◆ TASK OBJECTIVE
Please, could you print all the lines below exactly, leaving out the pictures?

◆ SOURCE DATA
* * * * *
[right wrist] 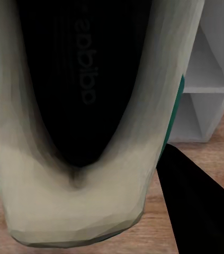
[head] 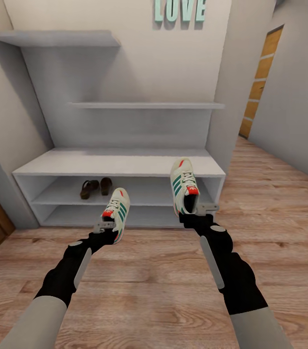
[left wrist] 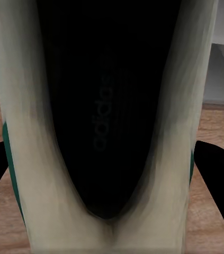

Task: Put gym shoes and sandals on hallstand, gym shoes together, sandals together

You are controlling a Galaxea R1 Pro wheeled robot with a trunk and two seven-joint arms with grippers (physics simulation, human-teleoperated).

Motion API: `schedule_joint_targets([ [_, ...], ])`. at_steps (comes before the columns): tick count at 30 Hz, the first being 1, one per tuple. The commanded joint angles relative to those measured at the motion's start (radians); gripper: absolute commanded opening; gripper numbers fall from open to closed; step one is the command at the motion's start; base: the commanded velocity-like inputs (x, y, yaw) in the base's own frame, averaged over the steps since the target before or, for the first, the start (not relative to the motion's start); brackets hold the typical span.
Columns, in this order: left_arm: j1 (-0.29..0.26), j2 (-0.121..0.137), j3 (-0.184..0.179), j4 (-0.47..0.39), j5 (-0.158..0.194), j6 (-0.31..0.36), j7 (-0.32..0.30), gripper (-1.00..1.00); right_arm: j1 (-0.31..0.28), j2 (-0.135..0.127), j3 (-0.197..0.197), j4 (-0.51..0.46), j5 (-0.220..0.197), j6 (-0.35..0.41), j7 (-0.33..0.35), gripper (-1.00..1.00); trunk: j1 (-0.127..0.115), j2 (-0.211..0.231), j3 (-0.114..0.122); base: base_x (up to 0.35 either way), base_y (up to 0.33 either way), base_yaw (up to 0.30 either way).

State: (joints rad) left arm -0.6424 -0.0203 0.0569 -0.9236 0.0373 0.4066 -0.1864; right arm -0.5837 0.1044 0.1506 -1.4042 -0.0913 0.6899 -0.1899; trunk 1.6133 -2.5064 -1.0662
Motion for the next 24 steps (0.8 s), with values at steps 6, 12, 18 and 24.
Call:
schedule_joint_targets([
  [6, 0.0, -0.001, 0.004, -0.001, 0.004, 0.008, -0.005, -1.0, -0.001, 0.0, 0.001, -0.001, -0.01, 0.003, -0.01, -1.0, 0.0, 0.0, -0.001, 0.0, 0.0, -0.025],
  [12, 0.0, -0.001, 0.004, -0.001, 0.004, 0.008, -0.005, -1.0, -0.001, 0.0, 0.002, -0.001, -0.01, 0.004, -0.01, -1.0, 0.0, 0.0, -0.001, 0.0, 0.0, -0.003],
  [18, 0.0, -0.001, 0.004, -0.001, 0.004, 0.008, -0.005, -1.0, -0.001, 0.0, 0.001, -0.001, -0.009, 0.004, -0.01, -1.0, 0.0, 0.0, -0.001, 0.0, 0.0, 0.0],
  [24, 0.0, -0.001, 0.004, 0.0, 0.004, 0.008, -0.005, -1.0, -0.001, 0.0, -0.001, -0.001, -0.012, 0.003, -0.009, -1.0, 0.0, 0.0, -0.001, 0.0, 0.0, 0.0],
])
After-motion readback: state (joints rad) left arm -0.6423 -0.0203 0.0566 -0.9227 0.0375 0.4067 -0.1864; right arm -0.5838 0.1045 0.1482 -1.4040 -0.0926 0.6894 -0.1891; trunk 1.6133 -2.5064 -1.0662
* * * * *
◆ RESULT FOR THIS TASK
[right wrist] 
[head] 
[left wrist] 

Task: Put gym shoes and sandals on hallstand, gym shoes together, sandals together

You are controlling a Galaxea R1 Pro wheeled robot with a trunk and two seven-joint arms with grippers (physics simulation, human-teleoperated).

Motion API: `schedule_joint_targets([ [_, ...], ])`. at_steps (comes before the columns): tick count at 30 Hz, the first being 1, one per tuple. The commanded joint angles relative to those measured at the motion's start (radians); gripper: absolute commanded opening; gripper numbers fall from open to closed; step one is the command at the motion's start; base: the commanded velocity-like inputs (x, y, yaw) in the base's own frame, averaged over the steps since the target before or, for the first, the start (not relative to the motion's start); brackets hold the typical span.
Columns, in this order: left_arm: j1 (-0.29..0.26), j2 (-0.121..0.137), j3 (-0.184..0.179), j4 (-0.47..0.39), j5 (-0.158..0.194), j6 (-0.31..0.36), j7 (-0.32..0.30), gripper (-1.00..1.00); right_arm: j1 (-0.31..0.28), j2 (-0.135..0.127), j3 (-0.197..0.197), j4 (-0.51..0.46), j5 (-0.220..0.197), j6 (-0.35..0.41), j7 (-0.33..0.35), gripper (-1.00..1.00); trunk: j1 (-0.127..0.115), j2 (-0.211..0.231), j3 (-0.114..0.122); base: base_x (up to 0.35 either way), base_y (up to 0.33 either way), base_yaw (up to 0.30 either way).

State: (joints rad) left arm -0.6424 -0.0203 0.0569 -0.9236 0.0373 0.4066 -0.1864; right arm -0.5837 0.1044 0.1506 -1.4042 -0.0913 0.6899 -0.1899; trunk 1.6133 -2.5064 -1.0662
Motion for the next 24 steps (0.8 s), with values at steps 6, 12, 18 and 24.
Call:
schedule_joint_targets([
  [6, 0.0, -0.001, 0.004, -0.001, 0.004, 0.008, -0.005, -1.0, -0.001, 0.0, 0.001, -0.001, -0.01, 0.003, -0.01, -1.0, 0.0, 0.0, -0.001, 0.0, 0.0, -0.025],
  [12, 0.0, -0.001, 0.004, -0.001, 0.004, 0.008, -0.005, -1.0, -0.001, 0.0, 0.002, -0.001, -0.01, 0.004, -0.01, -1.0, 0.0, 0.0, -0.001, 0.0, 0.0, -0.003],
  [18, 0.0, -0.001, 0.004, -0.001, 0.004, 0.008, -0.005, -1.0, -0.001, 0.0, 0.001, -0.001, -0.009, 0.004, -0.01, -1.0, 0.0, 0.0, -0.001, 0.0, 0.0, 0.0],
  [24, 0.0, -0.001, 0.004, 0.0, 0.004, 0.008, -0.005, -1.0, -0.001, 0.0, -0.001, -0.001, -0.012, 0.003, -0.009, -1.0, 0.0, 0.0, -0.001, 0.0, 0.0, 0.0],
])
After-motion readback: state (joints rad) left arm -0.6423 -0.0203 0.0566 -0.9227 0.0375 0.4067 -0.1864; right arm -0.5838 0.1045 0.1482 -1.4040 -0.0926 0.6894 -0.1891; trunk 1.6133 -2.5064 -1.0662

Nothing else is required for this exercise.